Well, early versions of Axe actually lacked ASM and Axiom support and we could still do pretty interesting games. So basically supporting inline ASM wouldn't be necessary. I guess in the future you could add SH4 ASM support, though. Axe became "mature" around version 0.2.0, so I guess commands from 0.2.x could be the first being supported in general.

I don't know which Axe program use ASM, unfortunately, but an example of Axe program not using a single line of assembly would be this. This game runs at 6 MHz with parallax scrolling, yet it still manages to not lag. The only problem is that Axe code is about 1.5 times larger than its BASIC counterpart, since it's compiled.
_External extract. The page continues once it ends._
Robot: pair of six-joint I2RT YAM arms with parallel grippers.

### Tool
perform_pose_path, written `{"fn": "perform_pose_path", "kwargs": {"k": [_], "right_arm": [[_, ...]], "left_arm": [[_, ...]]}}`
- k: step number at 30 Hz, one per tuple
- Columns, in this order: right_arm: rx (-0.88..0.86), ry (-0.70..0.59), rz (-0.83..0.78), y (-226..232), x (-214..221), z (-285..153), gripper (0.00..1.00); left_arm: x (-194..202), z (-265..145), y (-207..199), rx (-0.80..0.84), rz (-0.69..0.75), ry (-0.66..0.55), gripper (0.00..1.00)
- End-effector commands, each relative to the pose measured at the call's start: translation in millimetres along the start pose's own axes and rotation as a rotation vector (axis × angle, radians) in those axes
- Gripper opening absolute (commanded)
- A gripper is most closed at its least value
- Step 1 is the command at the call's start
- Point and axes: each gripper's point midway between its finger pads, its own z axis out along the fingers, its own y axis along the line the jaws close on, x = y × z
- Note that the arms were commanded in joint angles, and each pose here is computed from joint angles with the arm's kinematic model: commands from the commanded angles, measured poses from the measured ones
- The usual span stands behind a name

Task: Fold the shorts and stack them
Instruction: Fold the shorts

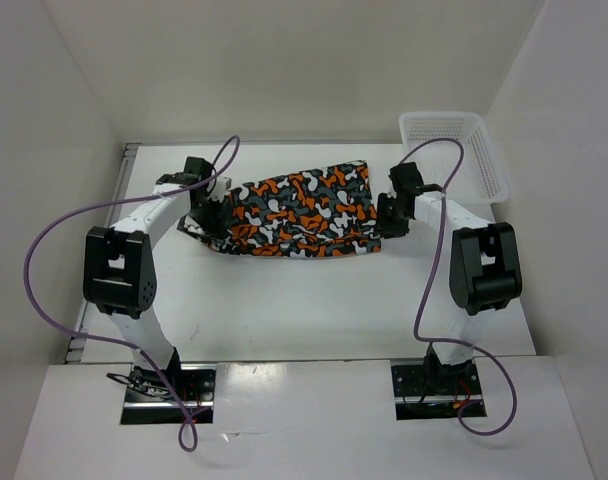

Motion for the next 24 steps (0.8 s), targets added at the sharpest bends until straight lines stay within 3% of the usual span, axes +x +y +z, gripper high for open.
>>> {"fn": "perform_pose_path", "kwargs": {"k": [1, 10, 13, 17, 19, 24], "right_arm": [[-0.004, -0.041, 0.016, 0.0, -8.6, 7.4, 0.42], [-0.008, -0.034, 0.027, -0.3, -8.0, 24.9, 0.42], [0.032, -0.046, 0.028, -7.6, -10.1, 28.9, 0.49], [0.033, -0.015, 0.03, -9.9, -1.2, 39.1, 0.49], [0.033, -0.015, 0.014, -10.5, -1.2, 39.1, 0.47], [0.117, -0.067, -0.064, -28.6, -11.0, 44.3, 0.17]], "left_arm": [[-36.1, -13.4, -2.9, 0.027, -0.017, -0.087, 0.85], [-29.2, 11.1, -17.4, 0.113, -0.019, -0.018, 0.86], [-23.6, 17.5, -17.8, 0.116, -0.02, 0.011, 0.83], [-29.9, 16.7, -21.0, 0.136, -0.02, -0.001, 0.69], [-28.3, 19.8, -21.1, 0.137, -0.021, 0.008, 0.56], [-28.0, 20.2, -17.9, 0.118, -0.02, 0.009, 0.28]]}}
EDIT: And yeah I added xLIBC. If the PRIZM supports parser hooks, this could be an alternative until Axe is made, since it could simply be an add-in enhancing Casio BASIC by just 2 or 3 commands (sprites, for example), but on the 83+ there was another xLIB and when Axe arrived it pretty much led to xLIB's demise (most BASIC coders back then decided to move to Axe programming). So xLIBC would be just a temporarily solution in case Axe Prizm took several years to develop.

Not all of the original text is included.